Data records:
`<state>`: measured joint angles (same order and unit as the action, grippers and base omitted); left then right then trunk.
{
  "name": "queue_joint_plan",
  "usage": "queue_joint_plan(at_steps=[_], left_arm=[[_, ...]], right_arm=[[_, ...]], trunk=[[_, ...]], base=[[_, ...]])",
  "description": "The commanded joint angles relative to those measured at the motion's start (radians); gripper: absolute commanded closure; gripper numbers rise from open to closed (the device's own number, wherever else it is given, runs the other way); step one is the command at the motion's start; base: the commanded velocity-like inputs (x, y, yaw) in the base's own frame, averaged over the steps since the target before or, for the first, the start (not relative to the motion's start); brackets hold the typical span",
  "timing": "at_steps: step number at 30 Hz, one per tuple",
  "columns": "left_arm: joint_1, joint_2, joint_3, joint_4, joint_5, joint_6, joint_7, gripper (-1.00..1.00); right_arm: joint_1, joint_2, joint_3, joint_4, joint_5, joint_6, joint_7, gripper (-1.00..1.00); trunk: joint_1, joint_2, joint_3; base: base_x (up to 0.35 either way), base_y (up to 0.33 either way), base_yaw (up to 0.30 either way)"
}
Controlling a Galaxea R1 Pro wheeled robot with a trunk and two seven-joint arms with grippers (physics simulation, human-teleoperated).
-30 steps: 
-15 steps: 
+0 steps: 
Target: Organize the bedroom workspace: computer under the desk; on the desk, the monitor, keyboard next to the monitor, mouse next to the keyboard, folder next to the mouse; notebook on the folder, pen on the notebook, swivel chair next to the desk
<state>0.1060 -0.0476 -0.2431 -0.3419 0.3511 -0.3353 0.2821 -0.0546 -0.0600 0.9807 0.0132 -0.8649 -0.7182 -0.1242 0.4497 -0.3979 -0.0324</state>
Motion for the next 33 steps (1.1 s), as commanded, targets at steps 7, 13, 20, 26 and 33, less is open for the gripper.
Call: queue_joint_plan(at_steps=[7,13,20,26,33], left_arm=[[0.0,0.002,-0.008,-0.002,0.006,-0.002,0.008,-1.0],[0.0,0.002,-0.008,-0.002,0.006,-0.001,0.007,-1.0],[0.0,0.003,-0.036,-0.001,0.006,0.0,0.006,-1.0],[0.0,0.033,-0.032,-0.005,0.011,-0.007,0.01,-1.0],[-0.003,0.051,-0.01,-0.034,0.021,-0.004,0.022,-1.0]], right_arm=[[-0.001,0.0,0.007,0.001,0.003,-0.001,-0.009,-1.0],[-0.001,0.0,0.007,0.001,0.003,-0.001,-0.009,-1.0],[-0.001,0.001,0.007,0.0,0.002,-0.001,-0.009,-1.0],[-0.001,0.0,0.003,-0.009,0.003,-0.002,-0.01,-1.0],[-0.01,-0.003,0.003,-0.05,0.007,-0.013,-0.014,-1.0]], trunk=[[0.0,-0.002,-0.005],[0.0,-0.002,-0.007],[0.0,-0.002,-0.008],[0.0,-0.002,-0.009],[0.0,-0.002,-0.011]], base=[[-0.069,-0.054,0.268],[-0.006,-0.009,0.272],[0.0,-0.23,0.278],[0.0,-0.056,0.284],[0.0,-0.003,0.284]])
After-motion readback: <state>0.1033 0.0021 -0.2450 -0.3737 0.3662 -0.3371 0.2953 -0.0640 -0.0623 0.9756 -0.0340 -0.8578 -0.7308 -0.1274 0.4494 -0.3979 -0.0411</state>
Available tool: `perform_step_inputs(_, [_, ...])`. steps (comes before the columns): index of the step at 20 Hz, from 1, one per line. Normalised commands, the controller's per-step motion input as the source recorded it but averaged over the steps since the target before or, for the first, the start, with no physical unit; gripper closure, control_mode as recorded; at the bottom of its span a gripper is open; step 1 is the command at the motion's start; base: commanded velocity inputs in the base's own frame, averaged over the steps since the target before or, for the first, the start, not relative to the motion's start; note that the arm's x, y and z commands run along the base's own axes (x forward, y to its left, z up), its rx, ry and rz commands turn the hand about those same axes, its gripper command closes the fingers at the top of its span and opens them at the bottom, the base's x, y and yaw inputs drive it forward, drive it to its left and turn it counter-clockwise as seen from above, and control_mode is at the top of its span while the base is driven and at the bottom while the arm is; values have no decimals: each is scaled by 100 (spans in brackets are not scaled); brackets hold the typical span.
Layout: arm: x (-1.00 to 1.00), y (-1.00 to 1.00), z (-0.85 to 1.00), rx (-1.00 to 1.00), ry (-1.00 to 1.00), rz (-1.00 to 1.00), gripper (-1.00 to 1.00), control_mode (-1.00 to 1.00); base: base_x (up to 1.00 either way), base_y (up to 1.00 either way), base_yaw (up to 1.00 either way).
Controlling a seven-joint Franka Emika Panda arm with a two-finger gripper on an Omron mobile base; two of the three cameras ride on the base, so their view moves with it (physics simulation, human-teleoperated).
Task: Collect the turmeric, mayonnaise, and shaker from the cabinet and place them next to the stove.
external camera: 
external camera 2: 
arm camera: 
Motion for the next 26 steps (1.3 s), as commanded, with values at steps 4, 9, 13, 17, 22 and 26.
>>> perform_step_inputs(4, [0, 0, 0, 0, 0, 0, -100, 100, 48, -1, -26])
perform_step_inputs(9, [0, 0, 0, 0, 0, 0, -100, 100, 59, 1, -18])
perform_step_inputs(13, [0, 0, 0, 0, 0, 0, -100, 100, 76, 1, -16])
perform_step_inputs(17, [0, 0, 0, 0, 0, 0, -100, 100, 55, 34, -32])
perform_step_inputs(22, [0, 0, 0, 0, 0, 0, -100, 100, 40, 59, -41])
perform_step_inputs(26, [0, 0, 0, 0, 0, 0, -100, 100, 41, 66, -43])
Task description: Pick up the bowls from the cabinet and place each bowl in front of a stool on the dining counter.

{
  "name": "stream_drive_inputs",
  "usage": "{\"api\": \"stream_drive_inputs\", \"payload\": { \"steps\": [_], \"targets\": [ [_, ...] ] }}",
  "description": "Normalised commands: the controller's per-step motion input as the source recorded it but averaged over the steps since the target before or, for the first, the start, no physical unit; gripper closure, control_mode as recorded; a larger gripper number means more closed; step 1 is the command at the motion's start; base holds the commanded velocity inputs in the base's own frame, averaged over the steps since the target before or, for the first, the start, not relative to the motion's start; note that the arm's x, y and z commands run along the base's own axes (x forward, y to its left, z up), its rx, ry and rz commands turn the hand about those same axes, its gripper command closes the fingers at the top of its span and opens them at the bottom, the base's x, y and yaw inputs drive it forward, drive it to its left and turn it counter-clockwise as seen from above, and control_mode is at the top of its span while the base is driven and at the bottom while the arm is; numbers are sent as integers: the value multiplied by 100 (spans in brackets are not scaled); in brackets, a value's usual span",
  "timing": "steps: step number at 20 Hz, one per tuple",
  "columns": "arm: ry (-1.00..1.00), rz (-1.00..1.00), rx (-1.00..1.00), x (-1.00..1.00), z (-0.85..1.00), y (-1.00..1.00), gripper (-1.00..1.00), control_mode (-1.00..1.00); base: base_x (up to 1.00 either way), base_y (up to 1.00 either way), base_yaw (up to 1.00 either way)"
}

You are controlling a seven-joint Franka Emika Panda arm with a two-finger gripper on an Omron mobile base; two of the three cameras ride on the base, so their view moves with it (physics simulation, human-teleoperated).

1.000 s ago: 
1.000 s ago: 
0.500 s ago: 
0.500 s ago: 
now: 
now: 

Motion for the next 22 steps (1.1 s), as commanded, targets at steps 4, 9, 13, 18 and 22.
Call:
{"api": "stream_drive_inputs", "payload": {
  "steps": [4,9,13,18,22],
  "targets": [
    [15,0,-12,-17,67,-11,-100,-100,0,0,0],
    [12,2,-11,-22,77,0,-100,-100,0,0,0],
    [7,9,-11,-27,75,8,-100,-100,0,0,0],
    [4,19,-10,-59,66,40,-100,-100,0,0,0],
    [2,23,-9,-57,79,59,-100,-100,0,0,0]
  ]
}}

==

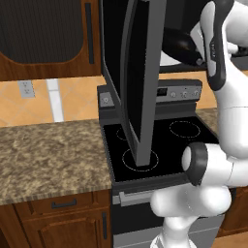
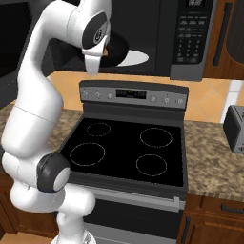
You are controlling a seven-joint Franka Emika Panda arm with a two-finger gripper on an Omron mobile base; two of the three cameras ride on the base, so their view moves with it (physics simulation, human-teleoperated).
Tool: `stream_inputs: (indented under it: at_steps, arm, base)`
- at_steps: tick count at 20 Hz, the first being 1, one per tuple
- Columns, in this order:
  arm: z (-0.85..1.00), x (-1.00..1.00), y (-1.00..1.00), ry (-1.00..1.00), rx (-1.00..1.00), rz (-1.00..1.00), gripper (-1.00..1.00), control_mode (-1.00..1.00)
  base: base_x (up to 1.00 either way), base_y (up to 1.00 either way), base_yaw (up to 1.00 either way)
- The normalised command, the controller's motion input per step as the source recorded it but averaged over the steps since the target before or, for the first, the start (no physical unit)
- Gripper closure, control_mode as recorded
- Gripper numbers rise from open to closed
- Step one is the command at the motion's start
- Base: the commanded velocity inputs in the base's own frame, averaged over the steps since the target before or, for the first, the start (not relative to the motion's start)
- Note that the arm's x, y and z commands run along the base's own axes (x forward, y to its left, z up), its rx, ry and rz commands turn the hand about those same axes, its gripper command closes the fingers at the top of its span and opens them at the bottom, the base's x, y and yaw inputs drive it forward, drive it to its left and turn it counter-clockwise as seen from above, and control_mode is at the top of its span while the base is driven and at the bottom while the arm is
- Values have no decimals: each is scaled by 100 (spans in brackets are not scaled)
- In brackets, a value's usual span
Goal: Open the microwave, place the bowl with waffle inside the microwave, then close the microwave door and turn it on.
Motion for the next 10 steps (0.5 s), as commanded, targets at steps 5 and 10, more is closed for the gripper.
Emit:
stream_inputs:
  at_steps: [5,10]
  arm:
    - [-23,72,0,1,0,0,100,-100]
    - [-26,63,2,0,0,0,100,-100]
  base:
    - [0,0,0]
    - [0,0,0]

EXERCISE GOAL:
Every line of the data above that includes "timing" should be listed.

WORKED SOLUTION:
  "timing": "at_steps: step number at 30 Hz, one per tuple",
  "timing": "steps: step number at 20 Hz, one per tuple",

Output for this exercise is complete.